Silicon pornographer, Fritzchens Fritz, creates the most stunning images of CPUs, graphics cards, and console chips we’ve ever seen. The multi-coloured die shots you might see in company promotional material around a new GPU or processor architecture look neat and everything, but generally just look like pre-made renders. The stripped back silicon exposed by Fritz has a solidity and hyper-reality that puts anything Nvidia, Intel, or AMD have released to promote their own new products look positively pedestrian.
The process to expose the actual silicon is painstaking; requiring delidding, heat application, and so many levels of physical grinding and chemical abrasion that would drive most human beings to distraction. The example that Fritz gives on his YouTube channel shows features a CPU taking four hours and eight minutes of sanding and lapping to get down to the magical silicon level.
We’re not highlighting this person’s work for any other reason than it floored our jaws when we laid eyes on the Fritzchens Fritz Flickr stream and we just felt the need to expose the hardware artistry of this legend.
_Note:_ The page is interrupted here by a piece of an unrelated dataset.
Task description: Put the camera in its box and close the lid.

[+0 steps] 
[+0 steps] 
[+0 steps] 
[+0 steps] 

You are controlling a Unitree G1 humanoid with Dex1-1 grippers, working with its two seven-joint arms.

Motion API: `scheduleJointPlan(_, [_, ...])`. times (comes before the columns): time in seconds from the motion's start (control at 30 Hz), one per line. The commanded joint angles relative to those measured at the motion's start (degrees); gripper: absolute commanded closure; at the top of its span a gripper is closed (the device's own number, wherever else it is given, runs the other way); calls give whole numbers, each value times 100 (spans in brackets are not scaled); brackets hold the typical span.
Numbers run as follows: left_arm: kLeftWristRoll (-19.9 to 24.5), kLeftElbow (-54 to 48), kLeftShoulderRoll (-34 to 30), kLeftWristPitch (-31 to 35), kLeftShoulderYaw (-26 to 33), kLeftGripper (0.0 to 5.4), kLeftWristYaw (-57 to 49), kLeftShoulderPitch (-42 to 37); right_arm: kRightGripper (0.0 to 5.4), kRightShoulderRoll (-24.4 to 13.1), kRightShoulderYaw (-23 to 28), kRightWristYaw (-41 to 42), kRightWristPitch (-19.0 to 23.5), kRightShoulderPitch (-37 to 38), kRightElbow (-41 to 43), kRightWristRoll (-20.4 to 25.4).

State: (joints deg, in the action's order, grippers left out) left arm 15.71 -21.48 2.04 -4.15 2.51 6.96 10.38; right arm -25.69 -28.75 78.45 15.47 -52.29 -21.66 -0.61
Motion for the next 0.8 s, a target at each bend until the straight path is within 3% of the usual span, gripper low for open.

The latest AMD Pinnacle Ridge images show the 12nm Zen+ architecture in all its glory and shows Fritz perfecting the art. Also known as OC_Burner, the HardwareLuxx forum member has created a set of images stretching back into the past, and it’s not just the latest CPUs and GPUs that have had the lapping treatment.
As well as some glorious Xbox One and PlayStation 4 APU images, Fritz has also pulled apart a SEGA Dreamcast to show off the PowerVR silicon at its heart. There are also ancient Pentium II chips on display as well as a host of old school 3DFX GPUs too.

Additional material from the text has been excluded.